A Brazilian team used Discord’s API to scrape 10% of its open servers.
Researchers published a massive database of more than 2 billion Discord messages that they say they scraped using Discord’s public API. The data was pulled from 3,167 servers and covers posts made between 2015 and 2024, the entire time Discord has been active.
Though the researchers claim they’ve anonymized the data, it’s hard to imagine anyone is comfortable with almost a decade of their Discord messages sitting in a public JSON file online. Separately, a different programmer released a Discord tool called "Searchcord" based on a different data set that shows non-anonymized chat histories.
I was hoping to play around with the dataset over the weekend to toy with some text-embedding techniques, but they’ve pulled the cord on the download links.

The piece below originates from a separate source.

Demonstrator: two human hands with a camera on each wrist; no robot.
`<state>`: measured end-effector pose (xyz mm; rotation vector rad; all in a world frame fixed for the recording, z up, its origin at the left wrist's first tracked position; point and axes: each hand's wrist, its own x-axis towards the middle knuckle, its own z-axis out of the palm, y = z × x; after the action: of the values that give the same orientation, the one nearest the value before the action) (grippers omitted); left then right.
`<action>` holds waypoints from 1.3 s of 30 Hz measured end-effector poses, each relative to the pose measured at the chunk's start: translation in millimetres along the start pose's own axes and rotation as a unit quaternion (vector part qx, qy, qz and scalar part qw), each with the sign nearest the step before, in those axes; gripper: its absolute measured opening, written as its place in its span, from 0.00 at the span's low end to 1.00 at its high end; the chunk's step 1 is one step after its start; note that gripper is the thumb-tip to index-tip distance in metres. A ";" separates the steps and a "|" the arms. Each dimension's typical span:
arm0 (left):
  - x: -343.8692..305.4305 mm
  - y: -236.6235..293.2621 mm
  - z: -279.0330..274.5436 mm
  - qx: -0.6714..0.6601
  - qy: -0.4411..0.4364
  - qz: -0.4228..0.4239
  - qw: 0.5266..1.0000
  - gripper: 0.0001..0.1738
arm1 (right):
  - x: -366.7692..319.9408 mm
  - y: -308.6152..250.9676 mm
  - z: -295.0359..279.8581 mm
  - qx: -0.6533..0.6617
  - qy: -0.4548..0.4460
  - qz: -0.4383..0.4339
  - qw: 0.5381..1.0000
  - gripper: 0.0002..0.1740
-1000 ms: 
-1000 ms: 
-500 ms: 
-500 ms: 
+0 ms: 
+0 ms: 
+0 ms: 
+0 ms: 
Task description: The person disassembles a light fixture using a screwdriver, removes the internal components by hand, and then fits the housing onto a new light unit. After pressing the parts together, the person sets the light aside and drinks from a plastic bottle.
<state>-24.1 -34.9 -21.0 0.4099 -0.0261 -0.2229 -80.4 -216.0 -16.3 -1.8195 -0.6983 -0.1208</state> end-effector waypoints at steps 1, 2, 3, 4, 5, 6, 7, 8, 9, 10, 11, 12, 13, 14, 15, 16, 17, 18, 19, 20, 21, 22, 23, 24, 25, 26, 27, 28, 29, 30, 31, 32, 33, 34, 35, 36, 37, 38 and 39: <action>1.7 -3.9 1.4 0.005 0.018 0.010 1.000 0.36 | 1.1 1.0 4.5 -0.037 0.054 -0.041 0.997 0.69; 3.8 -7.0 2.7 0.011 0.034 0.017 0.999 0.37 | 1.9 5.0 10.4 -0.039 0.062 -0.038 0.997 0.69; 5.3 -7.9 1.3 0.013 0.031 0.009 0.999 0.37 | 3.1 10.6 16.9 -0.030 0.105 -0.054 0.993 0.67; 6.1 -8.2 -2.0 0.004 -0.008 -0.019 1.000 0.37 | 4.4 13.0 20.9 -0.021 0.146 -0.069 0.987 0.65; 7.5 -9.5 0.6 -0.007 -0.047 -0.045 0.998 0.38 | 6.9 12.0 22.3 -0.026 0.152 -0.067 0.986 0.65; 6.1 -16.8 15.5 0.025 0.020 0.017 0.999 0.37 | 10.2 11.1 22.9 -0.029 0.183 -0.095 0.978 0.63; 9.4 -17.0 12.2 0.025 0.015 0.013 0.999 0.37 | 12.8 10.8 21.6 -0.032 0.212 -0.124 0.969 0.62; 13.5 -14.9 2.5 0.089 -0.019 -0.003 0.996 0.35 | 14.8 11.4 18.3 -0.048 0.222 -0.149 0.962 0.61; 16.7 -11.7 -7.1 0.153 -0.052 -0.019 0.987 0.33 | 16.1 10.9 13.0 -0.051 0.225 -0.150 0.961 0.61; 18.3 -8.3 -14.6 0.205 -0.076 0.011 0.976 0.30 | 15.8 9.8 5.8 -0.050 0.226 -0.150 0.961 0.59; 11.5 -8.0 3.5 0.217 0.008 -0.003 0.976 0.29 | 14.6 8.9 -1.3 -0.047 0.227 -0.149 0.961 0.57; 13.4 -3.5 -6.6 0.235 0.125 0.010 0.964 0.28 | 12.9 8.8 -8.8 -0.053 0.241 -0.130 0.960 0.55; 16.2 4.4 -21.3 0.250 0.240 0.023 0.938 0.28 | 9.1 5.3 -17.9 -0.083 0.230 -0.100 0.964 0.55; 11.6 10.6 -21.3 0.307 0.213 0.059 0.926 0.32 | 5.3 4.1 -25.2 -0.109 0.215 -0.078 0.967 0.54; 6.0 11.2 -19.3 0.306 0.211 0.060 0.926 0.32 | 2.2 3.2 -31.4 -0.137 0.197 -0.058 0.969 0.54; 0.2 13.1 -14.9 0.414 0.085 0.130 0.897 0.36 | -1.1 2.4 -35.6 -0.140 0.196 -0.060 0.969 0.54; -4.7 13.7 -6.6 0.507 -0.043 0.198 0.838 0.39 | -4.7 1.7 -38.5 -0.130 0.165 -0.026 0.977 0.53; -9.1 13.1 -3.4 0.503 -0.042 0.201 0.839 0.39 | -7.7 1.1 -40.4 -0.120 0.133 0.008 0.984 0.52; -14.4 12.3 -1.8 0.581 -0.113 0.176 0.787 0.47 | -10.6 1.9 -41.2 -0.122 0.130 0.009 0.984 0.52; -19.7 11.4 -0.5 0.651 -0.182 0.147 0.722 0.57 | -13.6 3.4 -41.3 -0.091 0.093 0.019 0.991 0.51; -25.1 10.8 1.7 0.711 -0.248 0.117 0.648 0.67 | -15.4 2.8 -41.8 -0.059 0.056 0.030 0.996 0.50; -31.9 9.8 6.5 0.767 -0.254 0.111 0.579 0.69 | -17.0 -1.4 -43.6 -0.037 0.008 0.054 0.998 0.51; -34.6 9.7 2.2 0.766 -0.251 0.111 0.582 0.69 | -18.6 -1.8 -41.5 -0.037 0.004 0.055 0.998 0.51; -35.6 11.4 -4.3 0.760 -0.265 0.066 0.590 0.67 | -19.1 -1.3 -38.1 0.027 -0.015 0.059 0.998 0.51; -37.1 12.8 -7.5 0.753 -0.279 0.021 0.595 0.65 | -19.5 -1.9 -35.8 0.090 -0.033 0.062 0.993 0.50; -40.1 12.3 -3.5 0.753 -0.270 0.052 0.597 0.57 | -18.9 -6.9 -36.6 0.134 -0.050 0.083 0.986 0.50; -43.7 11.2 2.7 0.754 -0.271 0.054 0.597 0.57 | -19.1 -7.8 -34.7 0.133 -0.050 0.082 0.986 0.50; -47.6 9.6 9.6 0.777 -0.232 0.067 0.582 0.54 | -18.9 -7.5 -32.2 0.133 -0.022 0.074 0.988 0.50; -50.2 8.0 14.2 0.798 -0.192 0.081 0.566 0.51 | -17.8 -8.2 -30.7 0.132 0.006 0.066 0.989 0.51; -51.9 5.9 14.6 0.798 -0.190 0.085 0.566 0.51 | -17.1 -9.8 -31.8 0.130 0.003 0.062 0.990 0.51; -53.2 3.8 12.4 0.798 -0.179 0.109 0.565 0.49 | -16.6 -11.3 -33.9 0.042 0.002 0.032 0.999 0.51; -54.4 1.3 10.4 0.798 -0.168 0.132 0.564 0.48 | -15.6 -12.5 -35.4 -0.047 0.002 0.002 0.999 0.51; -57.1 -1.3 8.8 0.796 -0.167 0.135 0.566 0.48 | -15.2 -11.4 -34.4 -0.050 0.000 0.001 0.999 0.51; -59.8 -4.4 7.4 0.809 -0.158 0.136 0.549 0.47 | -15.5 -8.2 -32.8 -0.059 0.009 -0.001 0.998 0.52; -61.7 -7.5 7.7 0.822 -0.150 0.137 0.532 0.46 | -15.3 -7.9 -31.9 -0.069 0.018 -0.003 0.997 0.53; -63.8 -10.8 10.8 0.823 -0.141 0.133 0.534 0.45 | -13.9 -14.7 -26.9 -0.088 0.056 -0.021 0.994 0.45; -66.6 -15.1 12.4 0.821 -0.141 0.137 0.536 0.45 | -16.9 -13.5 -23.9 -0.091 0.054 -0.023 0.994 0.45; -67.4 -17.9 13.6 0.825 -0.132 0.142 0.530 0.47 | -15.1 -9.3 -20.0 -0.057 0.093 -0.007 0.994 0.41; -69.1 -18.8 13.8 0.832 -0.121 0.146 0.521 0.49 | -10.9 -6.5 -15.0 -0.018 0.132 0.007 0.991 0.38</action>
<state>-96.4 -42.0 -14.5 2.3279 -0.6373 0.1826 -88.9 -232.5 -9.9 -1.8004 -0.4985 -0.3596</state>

Anyone have a copy of the full archive they’re willing to share, or a magnet link?
Seriously. It's beyond painful when some open source project only uses Discord for communication. You have to hope that you post your question at a time when the right people are online, and that there's not a more interesting conversation going on, otherwise it just gets lost. Index that whole dataset.
I've always wanted to contribute to The Cutting Room Floor wiki but they hide registration behind a Discord server bot that will give the registration code.
I've seen a few projects doing just that with answeroverflow.com and they have come up in my web searches. Not really a solution but at least a stopgap.
I spent nearly three hours today between discord and matrix trying to figure out how to get these two pieces of software to talk using a certain protocol.
Imagine if there were online indexable platforms where people could publish this information so it’s easily accessible rather than having to scour through message logs hoping to find the right keywords. Such a technology surely doesn’t exist already, right?
I don't hate Discord, I simply hate that so many projects and companies have unanimously decided to use it as the wrong tool for the wrong job.
It's fine for its intended use case, which is bickering with my friends about video games and fiction, and spamming each other with .gifs and meme images.
Yeah, but then you have something like when people protest deleted their history on reddit which is fine as a protest tactic but leaves a hole where your specific question came up but now there's nothing there.
Lol, I've read this headline and thought "thank fuck, probably the only option to have Discord's content readable", I like how universal this opinion is
That’s good news. Internet archiving is an important endeavor because you never know when they‘ll pull the plug. Now it‘s a little more secured and probably far more useful than in Discord‘s hands alone.
If they aren't comfortable with their Discord messages being public, perhaps they shouldn't have posted those messages in a public forum that the public can access.
It wasn't the chats though. It was public servers that can be found through the discovery tab. I would love to be up and arms about this and convince people to switch but.. Looking at it objectively, this isn't terribly different from if they'd archived public subreddits and their posts.
So how does this work? Like how did they get those messages through API calls? Also, is this not something that Discord would dislike since it dilutes the value of their data horde?
Every time you post, you're posting so that Meta, Google, Reddit and every known retail store like Walmart, Target, Kroger, etc. can see it because they bought that info or harvested it themselves. I think these are great announcements so people can see who sees and manipulates you with your own contributions of data.